I borrow a metaphor of Aaron Brown's great book: Red-Blooded Risk:
Value at Risk of the Jungle - don't let the leopards and mambas in
VaR is a statical technique to quantify the level of a financial risk of a "financial project" over a specific time frame. It quantifies the amount of potential loss, a probability of that amount and the time frame. A 95%, 1 month VaR of 100 means: there's a 5% chance that the project creates a loss of more then 100 during any given month. The % "Confidence" and time shall reflect your business characteristics. VaR is usually calculated by virtually trade a "product" across historic or market behavior scenarios.
VaR is like a fence built around a village in the jungle. The fence is built in a relatively safe place, and remaining dangers inside are cleared out. But people spend, say, 5% of their time outside the fence where dangers are greater and less known.
People grow, breed and produce food, craft things...inside, but some times they want to go out, select raw materials, hunt and trade. For the village people dangers and opportunities come from nature and they have only the ability to control them inside the fence.
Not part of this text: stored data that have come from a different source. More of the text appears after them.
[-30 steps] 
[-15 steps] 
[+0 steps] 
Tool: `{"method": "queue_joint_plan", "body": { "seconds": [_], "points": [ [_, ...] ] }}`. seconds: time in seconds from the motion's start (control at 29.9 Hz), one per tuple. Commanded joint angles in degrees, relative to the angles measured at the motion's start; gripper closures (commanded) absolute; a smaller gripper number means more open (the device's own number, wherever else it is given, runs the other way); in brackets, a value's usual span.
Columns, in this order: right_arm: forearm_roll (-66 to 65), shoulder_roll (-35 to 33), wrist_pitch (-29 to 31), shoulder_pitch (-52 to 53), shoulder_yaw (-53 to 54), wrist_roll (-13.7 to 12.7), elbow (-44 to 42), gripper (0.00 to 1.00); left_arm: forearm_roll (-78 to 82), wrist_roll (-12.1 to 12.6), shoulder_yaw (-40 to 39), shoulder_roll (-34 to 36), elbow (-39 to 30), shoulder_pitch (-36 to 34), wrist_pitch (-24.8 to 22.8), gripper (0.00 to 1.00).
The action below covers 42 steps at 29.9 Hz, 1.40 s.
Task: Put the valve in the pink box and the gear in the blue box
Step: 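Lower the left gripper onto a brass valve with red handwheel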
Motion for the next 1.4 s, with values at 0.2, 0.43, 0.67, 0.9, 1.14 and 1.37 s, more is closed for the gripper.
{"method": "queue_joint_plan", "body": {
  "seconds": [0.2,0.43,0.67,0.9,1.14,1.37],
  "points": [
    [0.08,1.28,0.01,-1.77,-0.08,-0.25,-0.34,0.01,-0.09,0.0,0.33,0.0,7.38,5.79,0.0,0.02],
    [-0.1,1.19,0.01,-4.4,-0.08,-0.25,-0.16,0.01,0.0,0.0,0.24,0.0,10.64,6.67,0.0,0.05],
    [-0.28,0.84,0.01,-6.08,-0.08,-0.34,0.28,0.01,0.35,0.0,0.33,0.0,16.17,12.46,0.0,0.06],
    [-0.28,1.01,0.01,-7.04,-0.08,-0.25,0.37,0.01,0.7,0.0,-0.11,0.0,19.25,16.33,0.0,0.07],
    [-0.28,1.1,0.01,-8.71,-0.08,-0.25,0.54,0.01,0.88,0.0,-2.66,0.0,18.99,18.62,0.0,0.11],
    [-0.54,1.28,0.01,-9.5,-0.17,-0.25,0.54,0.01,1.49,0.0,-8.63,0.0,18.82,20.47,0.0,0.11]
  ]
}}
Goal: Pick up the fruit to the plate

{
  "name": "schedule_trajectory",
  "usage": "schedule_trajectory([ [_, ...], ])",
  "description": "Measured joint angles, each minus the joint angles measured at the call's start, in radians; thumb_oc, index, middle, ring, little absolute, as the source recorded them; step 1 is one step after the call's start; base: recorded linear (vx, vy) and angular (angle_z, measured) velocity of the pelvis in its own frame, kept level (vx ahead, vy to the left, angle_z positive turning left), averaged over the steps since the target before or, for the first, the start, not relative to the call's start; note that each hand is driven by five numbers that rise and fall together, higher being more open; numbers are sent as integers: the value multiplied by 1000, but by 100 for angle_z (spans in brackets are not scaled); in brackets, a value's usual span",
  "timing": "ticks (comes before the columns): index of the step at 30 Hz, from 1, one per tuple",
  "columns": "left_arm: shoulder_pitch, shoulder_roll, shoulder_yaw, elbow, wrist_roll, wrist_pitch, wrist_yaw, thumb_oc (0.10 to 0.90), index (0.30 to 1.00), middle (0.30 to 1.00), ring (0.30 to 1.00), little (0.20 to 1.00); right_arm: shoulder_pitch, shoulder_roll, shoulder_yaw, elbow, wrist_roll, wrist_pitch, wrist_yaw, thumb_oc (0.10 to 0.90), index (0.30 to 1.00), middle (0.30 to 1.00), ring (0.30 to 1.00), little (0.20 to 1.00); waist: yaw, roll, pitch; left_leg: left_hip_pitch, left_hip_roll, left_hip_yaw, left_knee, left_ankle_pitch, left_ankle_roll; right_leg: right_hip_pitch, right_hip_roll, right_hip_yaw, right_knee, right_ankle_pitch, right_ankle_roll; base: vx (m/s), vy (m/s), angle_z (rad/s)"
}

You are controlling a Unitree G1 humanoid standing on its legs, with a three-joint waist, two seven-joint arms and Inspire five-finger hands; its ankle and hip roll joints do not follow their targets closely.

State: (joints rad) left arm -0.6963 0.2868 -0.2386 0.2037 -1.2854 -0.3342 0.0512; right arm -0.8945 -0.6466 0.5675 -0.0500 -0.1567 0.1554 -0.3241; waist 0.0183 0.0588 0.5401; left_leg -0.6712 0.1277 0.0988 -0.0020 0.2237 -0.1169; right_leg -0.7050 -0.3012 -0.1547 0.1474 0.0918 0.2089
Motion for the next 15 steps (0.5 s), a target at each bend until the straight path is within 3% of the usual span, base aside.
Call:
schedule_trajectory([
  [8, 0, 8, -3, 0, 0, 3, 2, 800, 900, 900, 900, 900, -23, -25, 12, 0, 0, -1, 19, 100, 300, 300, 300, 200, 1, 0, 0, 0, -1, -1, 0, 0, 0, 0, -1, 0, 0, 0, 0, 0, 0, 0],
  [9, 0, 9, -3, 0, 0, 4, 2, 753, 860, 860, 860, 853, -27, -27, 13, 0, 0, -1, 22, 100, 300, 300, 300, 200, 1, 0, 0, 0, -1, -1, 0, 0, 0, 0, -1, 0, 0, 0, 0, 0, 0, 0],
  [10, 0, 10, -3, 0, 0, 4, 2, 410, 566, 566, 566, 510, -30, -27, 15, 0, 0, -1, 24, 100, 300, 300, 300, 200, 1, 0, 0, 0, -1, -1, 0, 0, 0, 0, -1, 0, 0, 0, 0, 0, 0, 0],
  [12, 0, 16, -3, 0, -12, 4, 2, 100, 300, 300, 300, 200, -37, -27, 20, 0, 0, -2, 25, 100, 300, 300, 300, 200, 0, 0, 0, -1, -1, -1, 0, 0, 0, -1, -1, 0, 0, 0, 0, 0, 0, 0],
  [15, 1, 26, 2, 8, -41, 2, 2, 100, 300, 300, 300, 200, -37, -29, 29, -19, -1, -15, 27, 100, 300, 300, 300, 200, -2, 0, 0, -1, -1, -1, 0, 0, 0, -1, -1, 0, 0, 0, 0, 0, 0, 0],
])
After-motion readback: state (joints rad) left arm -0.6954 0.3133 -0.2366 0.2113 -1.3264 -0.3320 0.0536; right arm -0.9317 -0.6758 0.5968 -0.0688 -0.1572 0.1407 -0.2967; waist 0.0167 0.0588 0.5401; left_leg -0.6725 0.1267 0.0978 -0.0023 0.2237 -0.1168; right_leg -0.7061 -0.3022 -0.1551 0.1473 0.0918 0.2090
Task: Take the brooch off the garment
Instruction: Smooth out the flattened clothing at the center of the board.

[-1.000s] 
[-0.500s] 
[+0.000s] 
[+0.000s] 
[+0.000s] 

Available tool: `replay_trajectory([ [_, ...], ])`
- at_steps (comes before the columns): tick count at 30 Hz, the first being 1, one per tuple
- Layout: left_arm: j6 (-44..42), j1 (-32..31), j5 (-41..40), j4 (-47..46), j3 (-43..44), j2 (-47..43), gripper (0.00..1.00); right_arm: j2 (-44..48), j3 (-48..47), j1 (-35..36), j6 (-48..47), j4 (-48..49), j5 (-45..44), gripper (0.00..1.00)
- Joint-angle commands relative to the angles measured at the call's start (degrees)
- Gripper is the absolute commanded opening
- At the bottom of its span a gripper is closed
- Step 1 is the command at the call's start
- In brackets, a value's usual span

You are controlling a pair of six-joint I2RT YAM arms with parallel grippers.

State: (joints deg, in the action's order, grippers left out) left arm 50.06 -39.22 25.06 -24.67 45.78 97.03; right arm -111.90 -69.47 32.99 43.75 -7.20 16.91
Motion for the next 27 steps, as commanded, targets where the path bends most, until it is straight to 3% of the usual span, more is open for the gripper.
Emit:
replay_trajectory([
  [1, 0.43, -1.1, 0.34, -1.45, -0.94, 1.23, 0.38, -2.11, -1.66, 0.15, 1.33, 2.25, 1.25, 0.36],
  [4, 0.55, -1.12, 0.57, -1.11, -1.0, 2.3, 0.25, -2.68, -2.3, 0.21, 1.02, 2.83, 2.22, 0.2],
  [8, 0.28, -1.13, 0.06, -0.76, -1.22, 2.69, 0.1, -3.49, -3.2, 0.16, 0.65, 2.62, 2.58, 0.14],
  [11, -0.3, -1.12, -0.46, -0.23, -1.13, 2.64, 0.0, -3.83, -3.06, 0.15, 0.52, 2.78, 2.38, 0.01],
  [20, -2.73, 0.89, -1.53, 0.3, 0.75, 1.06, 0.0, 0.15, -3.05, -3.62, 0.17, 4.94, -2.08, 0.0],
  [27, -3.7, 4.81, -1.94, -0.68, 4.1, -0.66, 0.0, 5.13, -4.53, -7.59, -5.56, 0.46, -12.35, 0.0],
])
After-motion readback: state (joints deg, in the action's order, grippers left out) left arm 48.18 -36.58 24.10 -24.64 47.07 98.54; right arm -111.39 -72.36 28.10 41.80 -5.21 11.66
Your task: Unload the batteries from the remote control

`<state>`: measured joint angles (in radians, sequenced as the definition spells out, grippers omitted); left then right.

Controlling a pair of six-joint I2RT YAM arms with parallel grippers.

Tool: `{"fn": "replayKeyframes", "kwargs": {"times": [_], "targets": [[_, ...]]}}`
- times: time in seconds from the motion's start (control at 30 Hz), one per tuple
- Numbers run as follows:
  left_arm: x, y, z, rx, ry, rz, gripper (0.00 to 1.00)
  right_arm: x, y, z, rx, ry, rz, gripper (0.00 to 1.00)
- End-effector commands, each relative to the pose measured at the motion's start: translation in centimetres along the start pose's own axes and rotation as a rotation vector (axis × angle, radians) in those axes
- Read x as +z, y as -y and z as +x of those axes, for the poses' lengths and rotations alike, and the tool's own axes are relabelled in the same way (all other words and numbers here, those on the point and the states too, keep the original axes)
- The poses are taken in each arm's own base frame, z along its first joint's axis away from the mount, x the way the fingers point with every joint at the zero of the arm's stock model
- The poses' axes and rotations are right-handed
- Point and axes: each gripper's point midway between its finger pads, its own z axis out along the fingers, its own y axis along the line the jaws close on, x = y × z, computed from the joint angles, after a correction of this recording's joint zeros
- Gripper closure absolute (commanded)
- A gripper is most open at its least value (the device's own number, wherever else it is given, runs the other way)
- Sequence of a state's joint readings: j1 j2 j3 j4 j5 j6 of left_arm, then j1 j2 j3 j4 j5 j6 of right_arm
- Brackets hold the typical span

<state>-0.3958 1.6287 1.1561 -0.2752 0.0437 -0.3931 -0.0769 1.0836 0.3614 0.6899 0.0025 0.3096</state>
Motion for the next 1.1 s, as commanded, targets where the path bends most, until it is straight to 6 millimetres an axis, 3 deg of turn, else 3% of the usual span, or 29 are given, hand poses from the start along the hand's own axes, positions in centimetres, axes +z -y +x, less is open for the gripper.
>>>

But uncertainty is not risk
You can bet on a five possible outcomes of of a dice throw. It's still uncertain, but there's only low risk.
So, there's a chance to even take risk outside the fence. This is for example easier if there are other villages around - they could jointly study the behavior of the animals, arrange exchanges with high utility…organize shared production…erect safe trading places…
So, what I've roughly described here are two of the risk principles:
Duality - the known and the unknown
Boundary - in 95 of 100 days, life and business of the village people is normal…they can optimize risk quantitatively. But people can also take risk outside the fence..On the long run the village people will gain from explorative learning, evolutionary approaches and optionality.
They hopefully remain risk takers but not blind.
To innovate is risky - because you make something new...for new markets. You don't have too much data to quantify your risk spectra. But you still have measures for risk "optimization"…options to name one.